Task to complete:
An exact reproduction of all entries is required.

■ ■ ■

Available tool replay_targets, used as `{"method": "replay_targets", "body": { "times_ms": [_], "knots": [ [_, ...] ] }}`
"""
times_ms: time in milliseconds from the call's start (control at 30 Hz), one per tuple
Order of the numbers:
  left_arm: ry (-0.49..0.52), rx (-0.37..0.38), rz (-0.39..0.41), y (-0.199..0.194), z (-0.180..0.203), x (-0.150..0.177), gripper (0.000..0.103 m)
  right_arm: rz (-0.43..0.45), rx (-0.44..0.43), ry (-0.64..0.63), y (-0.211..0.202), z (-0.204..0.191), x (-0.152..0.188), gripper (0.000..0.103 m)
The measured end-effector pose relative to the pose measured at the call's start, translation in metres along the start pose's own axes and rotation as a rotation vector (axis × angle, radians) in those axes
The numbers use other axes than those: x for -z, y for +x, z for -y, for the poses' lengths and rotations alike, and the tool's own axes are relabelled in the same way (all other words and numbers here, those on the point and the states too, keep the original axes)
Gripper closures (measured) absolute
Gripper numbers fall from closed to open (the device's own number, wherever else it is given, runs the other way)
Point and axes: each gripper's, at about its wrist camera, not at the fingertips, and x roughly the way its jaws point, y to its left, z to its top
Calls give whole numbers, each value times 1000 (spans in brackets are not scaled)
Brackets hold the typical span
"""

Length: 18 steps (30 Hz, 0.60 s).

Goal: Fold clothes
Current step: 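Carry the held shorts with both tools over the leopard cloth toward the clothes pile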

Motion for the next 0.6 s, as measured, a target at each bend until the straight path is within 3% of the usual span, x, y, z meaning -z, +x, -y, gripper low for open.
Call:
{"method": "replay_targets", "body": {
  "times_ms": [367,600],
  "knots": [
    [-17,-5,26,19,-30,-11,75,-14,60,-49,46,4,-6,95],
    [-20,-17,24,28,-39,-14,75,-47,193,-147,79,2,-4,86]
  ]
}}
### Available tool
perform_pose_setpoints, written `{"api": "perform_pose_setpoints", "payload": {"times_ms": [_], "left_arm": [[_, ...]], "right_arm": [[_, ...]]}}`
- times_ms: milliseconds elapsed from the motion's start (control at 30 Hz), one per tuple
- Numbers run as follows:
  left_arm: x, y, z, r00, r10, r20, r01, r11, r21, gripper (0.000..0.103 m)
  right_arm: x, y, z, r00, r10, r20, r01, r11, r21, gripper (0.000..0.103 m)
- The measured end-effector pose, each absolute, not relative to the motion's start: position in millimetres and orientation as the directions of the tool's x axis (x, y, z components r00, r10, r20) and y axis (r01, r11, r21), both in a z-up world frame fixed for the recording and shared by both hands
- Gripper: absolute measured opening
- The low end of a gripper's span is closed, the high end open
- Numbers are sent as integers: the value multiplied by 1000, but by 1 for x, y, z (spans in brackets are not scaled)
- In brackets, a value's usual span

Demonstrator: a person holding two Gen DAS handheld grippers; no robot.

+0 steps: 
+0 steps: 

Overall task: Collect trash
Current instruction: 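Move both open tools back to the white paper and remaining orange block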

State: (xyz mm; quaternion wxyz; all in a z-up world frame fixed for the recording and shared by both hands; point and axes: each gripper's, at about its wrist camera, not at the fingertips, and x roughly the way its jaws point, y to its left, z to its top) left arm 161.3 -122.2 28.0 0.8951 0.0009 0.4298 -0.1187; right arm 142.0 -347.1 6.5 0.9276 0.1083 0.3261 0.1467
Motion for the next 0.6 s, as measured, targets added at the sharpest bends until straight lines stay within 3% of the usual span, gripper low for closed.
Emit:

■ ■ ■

Your response:
Available tool replay_targets, used as `{"method": "replay_targets", "body": { "times_ms": [_], "knots": [ [_, ...] ] }}`
"""
times_ms: time in milliseconds from the call's start (control at 30 Hz), one per tuple
Order of the numbers:
  left_arm: ry (-0.49..0.52), rx (-0.37..0.38), rz (-0.39..0.41), y (-0.199..0.194), z (-0.180..0.203), x (-0.150..0.177), gripper (0.000..0.103 m)
  right_arm: rz (-0.43..0.45), rx (-0.44..0.43), ry (-0.64..0.63), y (-0.211..0.202), z (-0.204..0.191), x (-0.152..0.188), gripper (0.000..0.103 m)
The measured end-effector pose relative to the pose measured at the call's start, translation in metres along the start pose's own axes and rotation as a rotation vector (axis × angle, radians) in those axes
The numbers use other axes than those: x for -z, y for +x, z for -y, for the poses' lengths and rotations alike, and the tool's own axes are relabelled in the same way (all other words and numbers here, those on the point and the states too, keep the original axes)
Gripper closures (measured) absolute
Gripper numbers fall from closed to open (the device's own number, wherever else it is given, runs the other way)
Point and axes: each gripper's, at about its wrist camera, not at the fingertips, and x roughly the way its jaws point, y to its left, z to its top
Calls give whole numbers, each value times 1000 (spans in brackets are not scaled)
Brackets hold the typical span
"""

Length: 18 steps (30 Hz, 0.60 s).

Goal: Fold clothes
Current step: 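Carry the held shorts with both tools over the leopard cloth toward the clothes pile
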
Motion for the next 0.6 s, as measured, a target at each bend until the straight path is within 3% of the usual span, x, y, z meaning -z, +x, -y, gripper low for open.
Call:
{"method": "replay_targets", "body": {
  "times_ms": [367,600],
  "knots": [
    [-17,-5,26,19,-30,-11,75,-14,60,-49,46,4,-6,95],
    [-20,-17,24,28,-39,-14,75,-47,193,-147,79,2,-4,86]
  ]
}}
### Available tool
perform_pose_setpoints, written `{"api": "perform_pose_setpoints", "payload": {"times_ms": [_], "left_arm": [[_, ...]], "right_arm": [[_, ...]]}}`
- times_ms: milliseconds elapsed from the motion's start (control at 30 Hz), one per tuple
- Numbers run as follows:
  left_arm: x, y, z, r00, r10, r20, r01, r11, r21, gripper (0.000..0.103 m)
  right_arm: x, y, z, r00, r10, r20, r01, r11, r21, gripper (0.000..0.103 m)
- The measured end-effector pose, each absolute, not relative to the motion's start: position in millimetres and orientation as the directions of the tool's x axis (x, y, z components r00, r10, r20) and y axis (r01, r11, r21), both in a z-up world frame fixed for the recording and shared by both hands
- Gripper: absolute measured opening
- The low end of a gripper's span is closed, the high end open
- Numbers are sent as integers: the value multiplied by 1000, but by 1 for x, y, z (spans in brackets are not scaled)
- In brackets, a value's usual span

Demonstrator: a person holding two Gen DAS handheld grippers; no robot.

+0 steps: 
+0 steps: 

Overall task: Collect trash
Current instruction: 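Move both open tools back to the white paper and remaining orange block
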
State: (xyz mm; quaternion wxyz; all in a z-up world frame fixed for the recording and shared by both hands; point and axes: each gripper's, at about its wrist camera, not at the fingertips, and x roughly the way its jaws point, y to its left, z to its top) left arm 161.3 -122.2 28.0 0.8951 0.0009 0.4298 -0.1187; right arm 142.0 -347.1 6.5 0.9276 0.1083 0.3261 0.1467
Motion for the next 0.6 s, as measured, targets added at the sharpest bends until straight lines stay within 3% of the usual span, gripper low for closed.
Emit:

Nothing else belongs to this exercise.